* YOUR TASK *
A word-for-word printout of the whole listing is needed.

(Beginning of DATA TO PROCESS)

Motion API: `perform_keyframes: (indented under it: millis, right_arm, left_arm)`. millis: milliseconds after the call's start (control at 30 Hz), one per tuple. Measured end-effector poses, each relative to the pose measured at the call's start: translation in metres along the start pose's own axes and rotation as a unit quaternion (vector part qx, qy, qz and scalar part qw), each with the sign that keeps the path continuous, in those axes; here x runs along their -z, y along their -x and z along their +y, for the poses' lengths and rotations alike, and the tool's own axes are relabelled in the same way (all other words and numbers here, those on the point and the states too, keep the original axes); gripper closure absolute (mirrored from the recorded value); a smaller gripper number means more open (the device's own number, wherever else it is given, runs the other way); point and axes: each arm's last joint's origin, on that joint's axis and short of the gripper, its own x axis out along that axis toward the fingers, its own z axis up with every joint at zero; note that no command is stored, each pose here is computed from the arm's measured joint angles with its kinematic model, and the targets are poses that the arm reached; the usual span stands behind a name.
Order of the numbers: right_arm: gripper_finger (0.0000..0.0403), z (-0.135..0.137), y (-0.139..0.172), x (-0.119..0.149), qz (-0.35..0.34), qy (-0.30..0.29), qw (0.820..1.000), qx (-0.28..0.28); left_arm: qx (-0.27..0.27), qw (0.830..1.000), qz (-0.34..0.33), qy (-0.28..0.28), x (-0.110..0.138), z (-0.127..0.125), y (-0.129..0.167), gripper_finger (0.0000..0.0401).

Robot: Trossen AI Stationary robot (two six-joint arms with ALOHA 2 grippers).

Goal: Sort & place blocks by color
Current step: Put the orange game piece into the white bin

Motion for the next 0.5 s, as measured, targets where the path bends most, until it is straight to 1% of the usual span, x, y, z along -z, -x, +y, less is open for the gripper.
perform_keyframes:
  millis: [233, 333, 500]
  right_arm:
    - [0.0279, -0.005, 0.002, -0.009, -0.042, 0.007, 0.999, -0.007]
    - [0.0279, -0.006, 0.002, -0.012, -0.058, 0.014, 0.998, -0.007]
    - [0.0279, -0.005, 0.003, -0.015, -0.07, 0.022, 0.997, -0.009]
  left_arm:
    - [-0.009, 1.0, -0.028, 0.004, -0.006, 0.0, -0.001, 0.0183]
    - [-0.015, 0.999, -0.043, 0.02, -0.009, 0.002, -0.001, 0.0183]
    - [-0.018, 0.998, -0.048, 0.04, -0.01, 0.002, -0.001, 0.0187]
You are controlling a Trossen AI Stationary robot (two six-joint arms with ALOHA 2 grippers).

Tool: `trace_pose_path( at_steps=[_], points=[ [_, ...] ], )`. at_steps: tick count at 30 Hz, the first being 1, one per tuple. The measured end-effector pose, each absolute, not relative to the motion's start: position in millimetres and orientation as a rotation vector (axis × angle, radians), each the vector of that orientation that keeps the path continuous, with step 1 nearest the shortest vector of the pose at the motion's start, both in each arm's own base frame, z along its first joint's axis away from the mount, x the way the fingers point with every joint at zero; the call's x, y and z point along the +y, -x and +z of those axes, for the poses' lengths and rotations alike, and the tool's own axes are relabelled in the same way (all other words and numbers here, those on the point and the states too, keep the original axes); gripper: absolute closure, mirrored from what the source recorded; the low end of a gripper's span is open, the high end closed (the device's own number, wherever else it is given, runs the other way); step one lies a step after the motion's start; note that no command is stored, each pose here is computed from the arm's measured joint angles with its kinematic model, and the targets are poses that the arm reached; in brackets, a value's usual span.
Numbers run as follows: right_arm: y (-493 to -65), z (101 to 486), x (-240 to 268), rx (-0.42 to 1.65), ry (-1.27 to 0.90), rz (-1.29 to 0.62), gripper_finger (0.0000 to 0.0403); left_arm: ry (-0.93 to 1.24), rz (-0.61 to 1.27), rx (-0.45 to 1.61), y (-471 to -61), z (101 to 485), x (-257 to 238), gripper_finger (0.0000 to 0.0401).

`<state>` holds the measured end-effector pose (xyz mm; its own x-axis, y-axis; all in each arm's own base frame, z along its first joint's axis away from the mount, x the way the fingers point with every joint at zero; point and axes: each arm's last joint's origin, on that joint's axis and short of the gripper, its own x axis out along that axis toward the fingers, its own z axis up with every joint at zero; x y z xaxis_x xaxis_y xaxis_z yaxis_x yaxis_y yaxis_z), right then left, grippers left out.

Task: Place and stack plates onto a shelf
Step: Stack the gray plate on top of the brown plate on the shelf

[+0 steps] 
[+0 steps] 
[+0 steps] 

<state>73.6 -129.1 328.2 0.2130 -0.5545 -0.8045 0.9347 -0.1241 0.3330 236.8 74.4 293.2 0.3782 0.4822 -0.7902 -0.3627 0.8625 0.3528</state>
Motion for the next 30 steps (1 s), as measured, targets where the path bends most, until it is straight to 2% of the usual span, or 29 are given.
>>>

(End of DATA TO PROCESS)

* WRITTEN RESPONSE *
Motion API: `perform_keyframes: (indented under it: millis, right_arm, left_arm)`. millis: milliseconds after the call's start (control at 30 Hz), one per tuple. Measured end-effector poses, each relative to the pose measured at the call's start: translation in metres along the start pose's own axes and rotation as a unit quaternion (vector part qx, qy, qz and scalar part qw), each with the sign that keeps the path continuous, in those axes; here x runs along their -z, y along their -x and z along their +y, for the poses' lengths and rotations alike, and the tool's own axes are relabelled in the same way (all other words and numbers here, those on the point and the states too, keep the original axes); gripper closure absolute (mirrored from the recorded value); a smaller gripper number means more open (the device's own number, wherever else it is given, runs the other way); point and axes: each arm's last joint's origin, on that joint's axis and short of the gripper, its own x axis out along that axis toward the fingers, its own z axis up with every joint at zero; note that no command is stored, each pose here is computed from the arm's measured joint angles with its kinematic model, and the targets are poses that the arm reached; the usual span stands behind a name.
Order of the numbers: right_arm: gripper_finger (0.0000..0.0403), z (-0.135..0.137), y (-0.139..0.172), x (-0.119..0.149), qz (-0.35..0.34), qy (-0.30..0.29), qw (0.820..1.000), qx (-0.28..0.28); left_arm: qx (-0.27..0.27), qw (0.830..1.000), qz (-0.34..0.33), qy (-0.28..0.28), x (-0.110..0.138), z (-0.127..0.125), y (-0.129..0.167), gripper_finger (0.0000..0.0401).

Robot: Trossen AI Stationary robot (two six-joint arms with ALOHA 2 grippers).

Goal: Sort & place blocks by color
Current step: Put the orange game piece into the white bin

Motion for the next 0.5 s, as measured, targets where the path bends most, until it is straight to 1% of the usual span, x, y, z along -z, -x, +y, less is open for the gripper.
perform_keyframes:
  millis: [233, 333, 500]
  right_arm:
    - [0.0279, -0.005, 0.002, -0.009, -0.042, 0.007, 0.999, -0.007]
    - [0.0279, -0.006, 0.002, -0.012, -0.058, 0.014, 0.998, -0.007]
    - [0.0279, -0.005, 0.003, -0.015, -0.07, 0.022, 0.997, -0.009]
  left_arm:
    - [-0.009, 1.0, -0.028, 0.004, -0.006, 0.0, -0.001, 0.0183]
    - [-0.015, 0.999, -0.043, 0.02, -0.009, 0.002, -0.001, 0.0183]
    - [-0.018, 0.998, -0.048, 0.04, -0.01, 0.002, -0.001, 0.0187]
You are controlling a Trossen AI Stationary robot (two six-joint arms with ALOHA 2 grippers).

Tool: `trace_pose_path( at_steps=[_], points=[ [_, ...] ], )`. at_steps: tick count at 30 Hz, the first being 1, one per tuple. The measured end-effector pose, each absolute, not relative to the motion's start: position in millimetres and orientation as a rotation vector (axis × angle, radians), each the vector of that orientation that keeps the path continuous, with step 1 nearest the shortest vector of the pose at the motion's start, both in each arm's own base frame, z along its first joint's axis away from the mount, x the way the fingers point with every joint at zero; the call's x, y and z point along the +y, -x and +z of those axes, for the poses' lengths and rotations alike, and the tool's own axes are relabelled in the same way (all other words and numbers here, those on the point and the states too, keep the original axes); gripper: absolute closure, mirrored from what the source recorded; the low end of a gripper's span is open, the high end closed (the device's own number, wherever else it is given, runs the other way); step one lies a step after the motion's start; note that no command is stored, each pose here is computed from the arm's measured joint angles with its kinematic model, and the targets are poses that the arm reached; in brackets, a value's usual span.
Numbers run as follows: right_arm: y (-493 to -65), z (101 to 486), x (-240 to 268), rx (-0.42 to 1.65), ry (-1.27 to 0.90), rz (-1.29 to 0.62), gripper_finger (0.0000 to 0.0403); left_arm: ry (-0.93 to 1.24), rz (-0.61 to 1.27), rx (-0.45 to 1.61), y (-471 to -61), z (101 to 485), x (-257 to 238), gripper_finger (0.0000 to 0.0401).

`<state>` holds the measured end-effector pose (xyz mm; its own x-axis, y-axis; all in each arm's own base frame, z along its first joint's axis away from the mount, x the way the fingers point with every joint at zero; point and axes: each arm's last joint's origin, on that joint's axis and short of the gripper, its own x axis out along that axis toward the fingers, its own z axis up with every joint at zero; x y z xaxis_x xaxis_y xaxis_z yaxis_x yaxis_y yaxis_z), right then left, grippers left out.

Task: Place and stack plates onto a shelf
Step: Stack the gray plate on top of the brown plate on the shelf

[+0 steps] 
[+0 steps] 
[+0 steps] 

<state>73.6 -129.1 328.2 0.2130 -0.5545 -0.8045 0.9347 -0.1241 0.3330 236.8 74.4 293.2 0.3782 0.4822 -0.7902 -0.3627 0.8625 0.3528</state>
Motion for the next 30 steps (1 s), as measured, targets where the path bends most, until it is straight to 2% of the usual span, or 29 are given.
>>>

That finishes the exercise.